Question: Can we see any patterns in the PCA biplot?

  • Most of the variance is explained by tissue type (separation along PC1)
  • Treatment effect is not so clear, but some separation along PC2.

Question: What about patterns within tissues? Try running this same code, but only for the liver samples.

Notice that sample with "Li" are liver samples. perhaps drop the remaining columns first?

# perform VS transformation (the vst() function only likes integers!)
vst_counts_liver<- txi$counts %>%
  as.data.frame() %>%
  select(contains("Li")) %>%
  mutate_all(as.integer) %>%
  as.matrix() %>%
  vst()
  
# remove 0-variance genes (remember to also convert counts to integers)
vst_counts_liver<-vst_counts_liver[apply(vst_counts_liver, 1, var) != 0,]

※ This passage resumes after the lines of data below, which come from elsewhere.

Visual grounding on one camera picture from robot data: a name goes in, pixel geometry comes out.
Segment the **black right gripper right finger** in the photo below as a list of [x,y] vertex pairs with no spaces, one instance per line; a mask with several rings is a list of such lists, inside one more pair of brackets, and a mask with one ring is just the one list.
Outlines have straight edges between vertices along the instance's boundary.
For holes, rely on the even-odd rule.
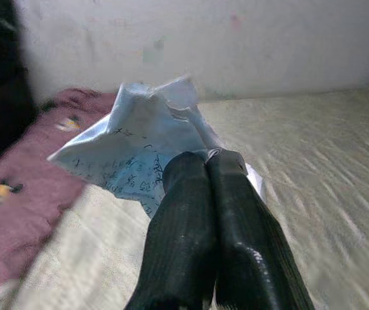
[[315,310],[279,222],[247,178],[243,157],[222,150],[206,163],[220,239],[220,310]]

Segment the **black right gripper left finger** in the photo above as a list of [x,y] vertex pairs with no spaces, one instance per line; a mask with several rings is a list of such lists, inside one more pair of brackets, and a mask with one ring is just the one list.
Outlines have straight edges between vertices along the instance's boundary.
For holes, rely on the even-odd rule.
[[125,310],[208,310],[217,273],[217,232],[204,159],[192,152],[174,157],[164,169],[163,187]]

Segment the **handwritten white paper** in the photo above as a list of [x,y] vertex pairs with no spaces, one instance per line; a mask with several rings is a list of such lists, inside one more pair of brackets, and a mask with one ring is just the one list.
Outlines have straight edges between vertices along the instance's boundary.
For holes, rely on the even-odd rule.
[[226,148],[197,103],[187,77],[158,87],[124,83],[111,112],[53,153],[50,161],[117,198],[138,201],[155,223],[208,218],[200,190],[163,181],[176,156],[191,152],[208,161]]

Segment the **cream quilted mattress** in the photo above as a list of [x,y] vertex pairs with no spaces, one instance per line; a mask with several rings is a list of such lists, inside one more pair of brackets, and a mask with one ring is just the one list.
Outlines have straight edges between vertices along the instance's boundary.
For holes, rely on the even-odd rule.
[[[200,103],[266,185],[316,310],[369,310],[369,90]],[[0,310],[123,310],[149,218],[89,186]]]

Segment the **purple cartoon print quilt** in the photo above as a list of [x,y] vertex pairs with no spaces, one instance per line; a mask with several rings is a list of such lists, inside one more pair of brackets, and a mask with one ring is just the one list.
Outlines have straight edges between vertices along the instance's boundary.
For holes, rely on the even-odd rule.
[[0,158],[0,290],[19,280],[76,201],[85,181],[49,155],[109,113],[115,95],[71,88],[58,93]]

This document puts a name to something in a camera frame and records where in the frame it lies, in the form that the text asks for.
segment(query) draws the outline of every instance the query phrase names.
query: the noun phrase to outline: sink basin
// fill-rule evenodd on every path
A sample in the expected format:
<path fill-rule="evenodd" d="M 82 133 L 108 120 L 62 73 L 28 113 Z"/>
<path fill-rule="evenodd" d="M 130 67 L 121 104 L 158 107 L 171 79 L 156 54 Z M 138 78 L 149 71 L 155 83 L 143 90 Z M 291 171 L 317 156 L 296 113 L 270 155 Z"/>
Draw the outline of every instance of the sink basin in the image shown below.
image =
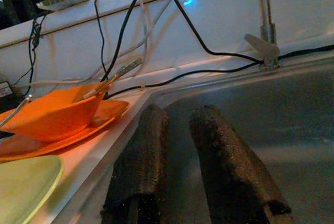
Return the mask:
<path fill-rule="evenodd" d="M 165 108 L 170 117 L 165 199 L 169 211 L 163 217 L 167 223 L 211 223 L 188 128 L 193 109 L 205 104 L 219 108 L 265 163 L 295 223 L 334 223 L 334 58 L 198 82 L 157 91 L 145 104 Z M 77 223 L 101 223 L 112 164 L 127 141 L 128 135 L 117 140 L 54 223 L 67 223 L 65 217 L 78 215 Z"/>

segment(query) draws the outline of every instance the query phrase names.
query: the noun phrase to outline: orange plate
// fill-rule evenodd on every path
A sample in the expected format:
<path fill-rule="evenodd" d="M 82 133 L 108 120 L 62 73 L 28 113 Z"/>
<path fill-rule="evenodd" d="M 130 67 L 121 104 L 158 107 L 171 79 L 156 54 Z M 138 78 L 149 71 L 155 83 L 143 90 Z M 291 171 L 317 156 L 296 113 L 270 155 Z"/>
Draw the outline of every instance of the orange plate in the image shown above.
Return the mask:
<path fill-rule="evenodd" d="M 92 122 L 83 131 L 57 142 L 41 142 L 29 137 L 14 135 L 0 143 L 0 162 L 25 159 L 49 154 L 87 138 L 119 118 L 129 103 L 121 100 L 102 101 Z"/>

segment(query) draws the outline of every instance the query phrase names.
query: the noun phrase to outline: faucet handle
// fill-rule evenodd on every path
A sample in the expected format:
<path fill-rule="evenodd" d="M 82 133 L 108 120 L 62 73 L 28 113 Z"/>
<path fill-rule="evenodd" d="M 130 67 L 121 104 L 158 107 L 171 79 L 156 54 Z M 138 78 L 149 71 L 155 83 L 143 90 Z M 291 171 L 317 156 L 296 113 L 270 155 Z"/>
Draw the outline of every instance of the faucet handle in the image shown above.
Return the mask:
<path fill-rule="evenodd" d="M 278 67 L 278 56 L 280 55 L 280 50 L 276 44 L 259 39 L 249 33 L 245 35 L 244 39 L 259 52 L 264 60 L 265 67 L 270 70 Z"/>

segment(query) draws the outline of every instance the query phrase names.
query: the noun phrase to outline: plate
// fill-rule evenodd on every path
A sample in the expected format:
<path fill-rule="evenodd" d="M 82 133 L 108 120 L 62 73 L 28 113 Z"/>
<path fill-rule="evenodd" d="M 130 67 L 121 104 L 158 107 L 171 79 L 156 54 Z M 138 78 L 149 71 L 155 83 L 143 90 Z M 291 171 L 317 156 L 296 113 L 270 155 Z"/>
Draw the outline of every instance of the plate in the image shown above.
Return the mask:
<path fill-rule="evenodd" d="M 63 174 L 58 156 L 0 164 L 0 224 L 28 223 Z"/>
<path fill-rule="evenodd" d="M 41 142 L 25 136 L 14 135 L 0 143 L 0 162 L 46 155 L 72 145 L 102 130 L 122 116 L 129 103 L 121 100 L 102 101 L 92 122 L 83 131 L 57 142 Z"/>

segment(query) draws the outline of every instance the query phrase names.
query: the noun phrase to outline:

# perfomr PCA on TRANSPOSED scaled, centred data
pca_liver<- prcomp(t(vst_counts_liver),scale.=T, center=T)

## add metadata and plot
pca_liver$x %>%
  as_tibble(rownames = "sample_id") %>%
  left_join(samples) %>%
  ggplot(aes(x=PC1, y=PC2, color=treatment)) +
  geom_point(size=3)
  • Although this is not a textbook example (welcome to the world of real-life data!), we do see that there is a bit of separation in the treatments via a diagonal between PC1 and PC2.

Final comments:

Extras - Visualize your count data with heatmaps

Another common exploratory visualization technique are heatmaps. Surely you have seen them in many publications. The PCA is useful for visualizing the clustering of samples. Heatmaps can do the same, but they can add one extra layer of information: the clustering of genes. Let's look at two examples:

Heatmaps by samples

Like the PCA, we might want to compare the distance between samples. To do this, we have to manually calculate this distances first, and then use those distances to inform the heatmap.

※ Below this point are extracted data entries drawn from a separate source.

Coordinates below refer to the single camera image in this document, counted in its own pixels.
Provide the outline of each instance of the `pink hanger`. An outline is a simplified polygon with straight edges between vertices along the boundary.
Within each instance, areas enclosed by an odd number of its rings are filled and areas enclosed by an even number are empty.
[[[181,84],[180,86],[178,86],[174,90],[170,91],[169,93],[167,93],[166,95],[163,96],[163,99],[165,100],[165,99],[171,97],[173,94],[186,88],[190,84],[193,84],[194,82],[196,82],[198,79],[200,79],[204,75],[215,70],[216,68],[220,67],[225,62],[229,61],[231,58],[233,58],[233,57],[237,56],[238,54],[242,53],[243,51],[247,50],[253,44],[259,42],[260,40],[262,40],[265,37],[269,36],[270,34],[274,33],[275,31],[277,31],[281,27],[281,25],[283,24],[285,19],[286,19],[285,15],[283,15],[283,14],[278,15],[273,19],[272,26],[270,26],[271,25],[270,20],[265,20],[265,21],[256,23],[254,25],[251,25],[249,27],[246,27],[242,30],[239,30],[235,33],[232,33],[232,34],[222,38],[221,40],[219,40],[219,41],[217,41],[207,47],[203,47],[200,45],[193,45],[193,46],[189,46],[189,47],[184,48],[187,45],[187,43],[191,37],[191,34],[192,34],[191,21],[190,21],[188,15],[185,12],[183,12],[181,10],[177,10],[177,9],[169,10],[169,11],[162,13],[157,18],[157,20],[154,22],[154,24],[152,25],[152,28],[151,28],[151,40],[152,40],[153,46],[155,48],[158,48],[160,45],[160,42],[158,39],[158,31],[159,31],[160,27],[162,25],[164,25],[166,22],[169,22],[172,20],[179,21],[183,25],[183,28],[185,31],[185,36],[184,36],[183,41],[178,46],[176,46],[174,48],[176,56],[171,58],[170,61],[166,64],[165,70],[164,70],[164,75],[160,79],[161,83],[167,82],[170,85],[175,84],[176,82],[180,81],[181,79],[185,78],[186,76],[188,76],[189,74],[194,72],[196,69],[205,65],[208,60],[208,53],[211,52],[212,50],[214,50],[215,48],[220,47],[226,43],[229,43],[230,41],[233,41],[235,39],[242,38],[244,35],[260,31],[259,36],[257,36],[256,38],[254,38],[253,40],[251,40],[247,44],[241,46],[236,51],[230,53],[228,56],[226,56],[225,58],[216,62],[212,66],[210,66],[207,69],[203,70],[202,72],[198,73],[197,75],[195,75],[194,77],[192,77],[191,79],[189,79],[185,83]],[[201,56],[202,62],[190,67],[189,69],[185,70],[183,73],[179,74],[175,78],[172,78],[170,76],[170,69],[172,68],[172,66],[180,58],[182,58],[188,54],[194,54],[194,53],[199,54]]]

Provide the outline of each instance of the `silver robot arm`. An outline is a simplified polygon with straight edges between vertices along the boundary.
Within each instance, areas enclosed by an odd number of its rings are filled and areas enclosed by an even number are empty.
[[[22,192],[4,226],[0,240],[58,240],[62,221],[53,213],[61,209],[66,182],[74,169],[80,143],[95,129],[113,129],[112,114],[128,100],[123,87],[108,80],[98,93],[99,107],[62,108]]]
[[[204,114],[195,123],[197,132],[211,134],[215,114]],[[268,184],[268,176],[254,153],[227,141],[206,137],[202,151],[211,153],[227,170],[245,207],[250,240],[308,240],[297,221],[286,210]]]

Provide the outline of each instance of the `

# get sample-to-sample distance
sample_dist <- dist(t(vst_counts))

# convert to matrix
sample_dist_matrix <- as.matrix(sample_dist)

# plot
pheatmap(sample_dist_matrix,
         annotation_col=data.frame(samples[,c("sample_id","tissue","treatment","side")],
                                   row.names = "sample_id"),
         annotation_row=data.frame(samples[,c("sample_id","tissue","treatment","side")],
                                   row.names = "sample_id"))

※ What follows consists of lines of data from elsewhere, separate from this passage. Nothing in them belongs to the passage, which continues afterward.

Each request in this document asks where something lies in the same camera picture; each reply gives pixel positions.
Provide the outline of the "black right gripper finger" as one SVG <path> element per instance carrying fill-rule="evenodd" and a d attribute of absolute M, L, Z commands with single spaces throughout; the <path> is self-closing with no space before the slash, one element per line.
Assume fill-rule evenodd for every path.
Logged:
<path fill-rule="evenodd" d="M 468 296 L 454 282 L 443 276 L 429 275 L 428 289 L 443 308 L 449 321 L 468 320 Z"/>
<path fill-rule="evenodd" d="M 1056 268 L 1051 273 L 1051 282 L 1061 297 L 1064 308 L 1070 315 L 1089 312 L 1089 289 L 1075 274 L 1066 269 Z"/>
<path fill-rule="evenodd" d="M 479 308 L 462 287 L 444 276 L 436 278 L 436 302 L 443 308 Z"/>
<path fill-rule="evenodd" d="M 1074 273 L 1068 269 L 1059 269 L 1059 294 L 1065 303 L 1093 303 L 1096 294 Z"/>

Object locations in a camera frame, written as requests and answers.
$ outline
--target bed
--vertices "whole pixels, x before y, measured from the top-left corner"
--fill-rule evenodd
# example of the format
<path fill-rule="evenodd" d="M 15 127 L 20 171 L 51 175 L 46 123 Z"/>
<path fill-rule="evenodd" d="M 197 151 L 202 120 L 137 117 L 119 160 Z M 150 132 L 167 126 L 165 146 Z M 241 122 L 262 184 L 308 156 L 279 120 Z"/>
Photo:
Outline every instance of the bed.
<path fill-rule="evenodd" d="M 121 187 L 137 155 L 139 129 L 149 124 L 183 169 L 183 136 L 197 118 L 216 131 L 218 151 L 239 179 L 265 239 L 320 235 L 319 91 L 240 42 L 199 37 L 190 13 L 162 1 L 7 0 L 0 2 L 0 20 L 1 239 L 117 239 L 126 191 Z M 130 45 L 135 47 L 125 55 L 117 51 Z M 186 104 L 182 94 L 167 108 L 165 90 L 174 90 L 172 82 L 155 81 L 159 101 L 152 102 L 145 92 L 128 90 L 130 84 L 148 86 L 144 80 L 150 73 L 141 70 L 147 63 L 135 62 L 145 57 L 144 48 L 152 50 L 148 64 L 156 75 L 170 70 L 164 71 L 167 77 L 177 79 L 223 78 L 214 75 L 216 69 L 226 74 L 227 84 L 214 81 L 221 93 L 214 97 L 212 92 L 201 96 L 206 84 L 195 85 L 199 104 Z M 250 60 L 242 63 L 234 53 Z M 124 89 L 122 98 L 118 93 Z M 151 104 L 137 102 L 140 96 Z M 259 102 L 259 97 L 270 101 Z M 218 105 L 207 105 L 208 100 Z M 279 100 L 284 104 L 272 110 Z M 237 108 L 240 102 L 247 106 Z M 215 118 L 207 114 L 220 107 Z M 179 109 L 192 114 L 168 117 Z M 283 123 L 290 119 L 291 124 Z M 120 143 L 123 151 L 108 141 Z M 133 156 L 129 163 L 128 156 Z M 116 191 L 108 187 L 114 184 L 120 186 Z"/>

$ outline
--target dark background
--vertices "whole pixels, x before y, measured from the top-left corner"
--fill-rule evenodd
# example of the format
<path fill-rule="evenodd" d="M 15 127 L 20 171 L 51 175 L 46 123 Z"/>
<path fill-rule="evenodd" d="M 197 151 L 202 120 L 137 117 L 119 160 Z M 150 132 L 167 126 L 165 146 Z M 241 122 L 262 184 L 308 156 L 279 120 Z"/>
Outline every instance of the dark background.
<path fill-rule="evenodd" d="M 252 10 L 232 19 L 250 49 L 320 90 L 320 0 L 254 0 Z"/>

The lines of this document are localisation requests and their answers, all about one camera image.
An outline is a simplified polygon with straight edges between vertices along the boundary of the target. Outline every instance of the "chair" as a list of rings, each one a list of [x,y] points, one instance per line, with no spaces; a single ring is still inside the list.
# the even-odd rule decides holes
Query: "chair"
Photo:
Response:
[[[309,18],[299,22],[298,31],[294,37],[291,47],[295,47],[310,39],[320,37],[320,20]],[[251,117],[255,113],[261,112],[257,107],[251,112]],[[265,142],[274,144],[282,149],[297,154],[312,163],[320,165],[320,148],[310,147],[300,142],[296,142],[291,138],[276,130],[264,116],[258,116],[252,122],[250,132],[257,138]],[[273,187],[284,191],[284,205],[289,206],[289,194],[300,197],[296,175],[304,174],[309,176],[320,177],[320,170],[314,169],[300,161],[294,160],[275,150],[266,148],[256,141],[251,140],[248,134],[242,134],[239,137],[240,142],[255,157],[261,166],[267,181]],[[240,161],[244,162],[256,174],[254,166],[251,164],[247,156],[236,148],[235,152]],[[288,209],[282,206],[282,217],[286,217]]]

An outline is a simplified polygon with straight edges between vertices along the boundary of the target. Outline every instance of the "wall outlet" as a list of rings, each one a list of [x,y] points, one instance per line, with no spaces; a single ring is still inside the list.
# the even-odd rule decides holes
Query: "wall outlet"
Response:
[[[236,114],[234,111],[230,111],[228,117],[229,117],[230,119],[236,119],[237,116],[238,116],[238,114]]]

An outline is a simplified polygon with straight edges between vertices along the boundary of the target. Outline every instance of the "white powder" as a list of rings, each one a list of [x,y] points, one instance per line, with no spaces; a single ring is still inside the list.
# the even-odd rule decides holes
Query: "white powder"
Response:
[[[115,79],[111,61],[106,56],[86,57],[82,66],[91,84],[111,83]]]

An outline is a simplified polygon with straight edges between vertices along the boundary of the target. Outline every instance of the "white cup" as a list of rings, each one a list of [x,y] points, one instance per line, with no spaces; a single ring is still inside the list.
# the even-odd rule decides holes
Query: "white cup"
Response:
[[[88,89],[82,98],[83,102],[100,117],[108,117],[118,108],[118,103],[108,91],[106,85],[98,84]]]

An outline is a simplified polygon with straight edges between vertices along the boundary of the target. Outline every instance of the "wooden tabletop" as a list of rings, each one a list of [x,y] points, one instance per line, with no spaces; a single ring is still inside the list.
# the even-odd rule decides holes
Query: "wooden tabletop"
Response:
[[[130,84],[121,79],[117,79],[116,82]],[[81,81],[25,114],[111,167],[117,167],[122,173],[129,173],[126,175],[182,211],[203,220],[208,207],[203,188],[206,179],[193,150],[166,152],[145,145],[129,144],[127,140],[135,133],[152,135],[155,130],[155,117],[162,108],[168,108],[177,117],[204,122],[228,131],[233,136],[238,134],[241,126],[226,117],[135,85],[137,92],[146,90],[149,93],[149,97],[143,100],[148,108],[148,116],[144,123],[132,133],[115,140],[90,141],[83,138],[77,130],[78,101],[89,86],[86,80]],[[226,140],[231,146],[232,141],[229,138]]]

This shows a similar picture. There is strong clustering with tissues, and then a little bit of clustering for treatments within tissues, but the tissue-effect is consuming much of the signal.

Heatmpas by genes

Above we are just showing the distance between samples, but you may be interested whether there are specific genes/transcripts who's expression is clustering. because there are thousands of genes, we may want to only focus on genes that are particularly variable in their expression across the samples.

# Sort the rows in vst matrix by the row-wise variance, and keep only the 500 most variable genes

var_genes <- apply(vst_counts,MAR=1, FUN=var) %>%
  enframe() %>%
  arrange(desc(value)) %>%
  slice_head(n=500) %>%
  pull(name)

head(var_genes) # list of genes we want to keep

vst_subset<-vst_counts[var_genes, ]

# check to see we really only have 500 genes
dim(vst_subset)

# plot heatmap (this time scaled by row)
pheatmap(vst_subset,
         scale = "row",
         cluster_rows=T, show_rownames=FALSE,
         cluster_cols=T, show_colnames = T,
         annotation_col=data.frame(samples[,c("sample_id","tissue","treatment","side")], row.names = "sample_id"))

Question: Do we learn anything new from this heatmap?

  • We again see that most of the difference in gene expression is between liver and skin tissue.
  • The 8Li sample seems to have a very unique set of genes that are only over-expressed in that sample. It might be worth checking that sample more closely.